Inspiration
Slow motion camera can sometimes be really expensive. In recent years, smart phone devices begin to equip with high speed frame capturing technology: iPhone 6 equips with 240 FPS slow motion recorder to satisfy the need of customers. So we come up with an idea of multiplication: 1 iPhone for 240 FPS, then 4 iPhones for 960 FPS!
What it does
Capture slow motion of fast moving objects.
How I built it
We spend tons of time studying and searching topics relates to Bluetooth, OpenCV and GPUImages frameworks.
Challenges I ran into
- Camera shutter timing issue: 1/960 is the minimum accuracy we require to synchronize 4 iPhones without messing up the steps of each iPhone, but the bluetooth communication can sometimes varies a lot depends on the environment and system timing framework still has its accuracy to the threshold accuracy we required.
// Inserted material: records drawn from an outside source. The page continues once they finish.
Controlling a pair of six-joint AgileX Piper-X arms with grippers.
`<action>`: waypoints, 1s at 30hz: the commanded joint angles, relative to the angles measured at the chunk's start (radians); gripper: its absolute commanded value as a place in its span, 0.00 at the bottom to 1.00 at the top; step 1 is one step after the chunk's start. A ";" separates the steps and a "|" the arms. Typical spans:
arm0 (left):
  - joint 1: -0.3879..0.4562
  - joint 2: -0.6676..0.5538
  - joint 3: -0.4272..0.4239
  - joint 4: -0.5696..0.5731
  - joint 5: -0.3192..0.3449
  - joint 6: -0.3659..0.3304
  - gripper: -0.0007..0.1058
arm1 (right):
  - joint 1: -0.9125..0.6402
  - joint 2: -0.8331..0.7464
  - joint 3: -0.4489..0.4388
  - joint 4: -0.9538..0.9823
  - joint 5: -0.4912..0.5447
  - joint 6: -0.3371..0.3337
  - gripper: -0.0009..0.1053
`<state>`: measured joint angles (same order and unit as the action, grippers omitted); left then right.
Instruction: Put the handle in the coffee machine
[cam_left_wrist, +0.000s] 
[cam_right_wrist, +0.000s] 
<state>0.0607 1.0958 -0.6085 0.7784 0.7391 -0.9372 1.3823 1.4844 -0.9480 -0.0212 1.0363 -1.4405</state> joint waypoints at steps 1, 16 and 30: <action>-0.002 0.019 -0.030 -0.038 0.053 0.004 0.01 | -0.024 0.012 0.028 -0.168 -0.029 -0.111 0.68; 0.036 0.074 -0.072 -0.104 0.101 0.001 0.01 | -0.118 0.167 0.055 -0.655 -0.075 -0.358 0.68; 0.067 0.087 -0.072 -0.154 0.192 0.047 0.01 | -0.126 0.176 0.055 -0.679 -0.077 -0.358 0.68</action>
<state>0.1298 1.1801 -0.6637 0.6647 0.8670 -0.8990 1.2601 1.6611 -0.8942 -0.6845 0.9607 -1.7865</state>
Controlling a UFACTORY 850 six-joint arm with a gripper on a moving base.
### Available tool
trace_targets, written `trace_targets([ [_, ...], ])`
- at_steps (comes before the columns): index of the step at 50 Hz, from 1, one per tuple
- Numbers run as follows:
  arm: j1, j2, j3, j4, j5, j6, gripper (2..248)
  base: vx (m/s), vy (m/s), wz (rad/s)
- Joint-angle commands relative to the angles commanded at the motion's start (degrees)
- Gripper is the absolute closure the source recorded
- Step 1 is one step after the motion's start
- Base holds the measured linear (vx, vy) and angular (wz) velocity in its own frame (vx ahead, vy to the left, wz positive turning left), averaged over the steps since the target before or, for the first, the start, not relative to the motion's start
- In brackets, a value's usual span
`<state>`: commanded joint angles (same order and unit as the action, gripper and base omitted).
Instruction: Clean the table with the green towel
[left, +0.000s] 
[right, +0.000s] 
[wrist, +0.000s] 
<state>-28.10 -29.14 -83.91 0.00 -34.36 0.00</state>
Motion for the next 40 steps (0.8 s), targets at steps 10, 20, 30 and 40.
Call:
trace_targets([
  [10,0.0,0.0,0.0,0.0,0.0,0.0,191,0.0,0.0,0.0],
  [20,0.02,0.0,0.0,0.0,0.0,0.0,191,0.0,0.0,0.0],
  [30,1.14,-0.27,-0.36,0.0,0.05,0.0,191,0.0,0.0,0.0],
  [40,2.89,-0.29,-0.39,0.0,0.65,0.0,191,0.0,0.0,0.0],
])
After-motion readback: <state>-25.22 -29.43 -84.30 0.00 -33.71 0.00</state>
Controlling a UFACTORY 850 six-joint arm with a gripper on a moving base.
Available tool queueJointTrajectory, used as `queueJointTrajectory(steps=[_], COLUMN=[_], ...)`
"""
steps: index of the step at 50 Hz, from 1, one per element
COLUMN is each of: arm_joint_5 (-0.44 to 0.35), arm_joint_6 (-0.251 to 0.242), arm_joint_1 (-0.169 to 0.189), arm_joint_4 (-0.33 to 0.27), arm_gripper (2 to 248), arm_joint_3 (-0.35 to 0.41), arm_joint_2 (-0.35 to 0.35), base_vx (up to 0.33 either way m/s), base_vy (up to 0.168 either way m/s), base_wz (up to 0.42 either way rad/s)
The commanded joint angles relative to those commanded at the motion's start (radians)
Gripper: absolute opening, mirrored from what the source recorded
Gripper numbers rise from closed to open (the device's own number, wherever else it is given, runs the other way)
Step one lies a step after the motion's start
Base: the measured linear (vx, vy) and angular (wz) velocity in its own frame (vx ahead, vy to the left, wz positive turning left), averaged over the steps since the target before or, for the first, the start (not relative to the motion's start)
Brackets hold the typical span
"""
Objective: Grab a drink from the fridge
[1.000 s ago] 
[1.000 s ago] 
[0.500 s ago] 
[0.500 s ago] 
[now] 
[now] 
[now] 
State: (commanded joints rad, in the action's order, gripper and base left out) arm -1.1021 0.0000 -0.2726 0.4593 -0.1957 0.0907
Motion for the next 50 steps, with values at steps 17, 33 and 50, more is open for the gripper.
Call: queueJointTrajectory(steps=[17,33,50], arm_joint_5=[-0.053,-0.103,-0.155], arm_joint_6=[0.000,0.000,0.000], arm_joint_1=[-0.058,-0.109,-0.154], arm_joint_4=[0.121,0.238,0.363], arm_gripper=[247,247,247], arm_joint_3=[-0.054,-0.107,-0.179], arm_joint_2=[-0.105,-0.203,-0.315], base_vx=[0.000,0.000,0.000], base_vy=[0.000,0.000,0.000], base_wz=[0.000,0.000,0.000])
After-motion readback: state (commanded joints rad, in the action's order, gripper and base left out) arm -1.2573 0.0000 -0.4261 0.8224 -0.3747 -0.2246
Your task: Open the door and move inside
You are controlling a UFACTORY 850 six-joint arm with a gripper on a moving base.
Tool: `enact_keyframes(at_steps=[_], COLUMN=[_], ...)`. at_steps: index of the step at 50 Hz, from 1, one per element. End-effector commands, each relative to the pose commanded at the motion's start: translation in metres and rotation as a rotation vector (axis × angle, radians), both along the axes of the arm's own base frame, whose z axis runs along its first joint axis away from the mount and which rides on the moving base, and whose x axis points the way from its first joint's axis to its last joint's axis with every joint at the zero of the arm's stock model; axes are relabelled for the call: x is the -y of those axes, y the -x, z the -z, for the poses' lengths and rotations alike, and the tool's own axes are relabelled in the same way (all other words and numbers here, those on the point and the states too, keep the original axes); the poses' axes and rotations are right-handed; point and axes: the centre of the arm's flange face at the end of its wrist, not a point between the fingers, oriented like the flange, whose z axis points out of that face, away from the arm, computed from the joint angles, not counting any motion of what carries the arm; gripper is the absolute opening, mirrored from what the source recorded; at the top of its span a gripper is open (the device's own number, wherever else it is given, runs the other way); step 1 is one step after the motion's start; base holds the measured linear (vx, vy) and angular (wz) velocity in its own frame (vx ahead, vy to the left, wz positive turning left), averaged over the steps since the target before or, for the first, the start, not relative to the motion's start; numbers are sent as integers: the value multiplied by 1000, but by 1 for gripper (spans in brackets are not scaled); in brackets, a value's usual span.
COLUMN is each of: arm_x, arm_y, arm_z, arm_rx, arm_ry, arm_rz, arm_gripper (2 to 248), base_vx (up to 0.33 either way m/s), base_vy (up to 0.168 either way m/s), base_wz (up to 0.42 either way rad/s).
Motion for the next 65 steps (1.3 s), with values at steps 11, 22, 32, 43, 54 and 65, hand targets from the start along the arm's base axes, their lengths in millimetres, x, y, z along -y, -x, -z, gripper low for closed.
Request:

- OpenCV frameworks: lots of unknown expressions of built-in functions, the image stitching process was slowing down.
- GPUImage frameworks: weird files layout of framework, sometimes miss the original links to the target class, which requires some courages to read through lines of code.
- Objective-C and Swift is sometimes hard translating into each other.
- Apple watch is new to us. ## Accomplishments that I'm proud of
We had saved money for people who wants to experience slow motion technology! We had coming up 6 ideas to make sure translating timing data within acceptable accuracy. We use apple watch as our remote controller for each iPhone camera.
What I learned
Skills of solving problem efficiently under large uncertainty of the outcome.
What's next for ixSlowMo Ultra Slow Motion Video Recorder
We are writing a rendering algorithm and it will boost up frame rate 8x faster than what it is right now: 7680 FPS, balloon's explosion will be captured!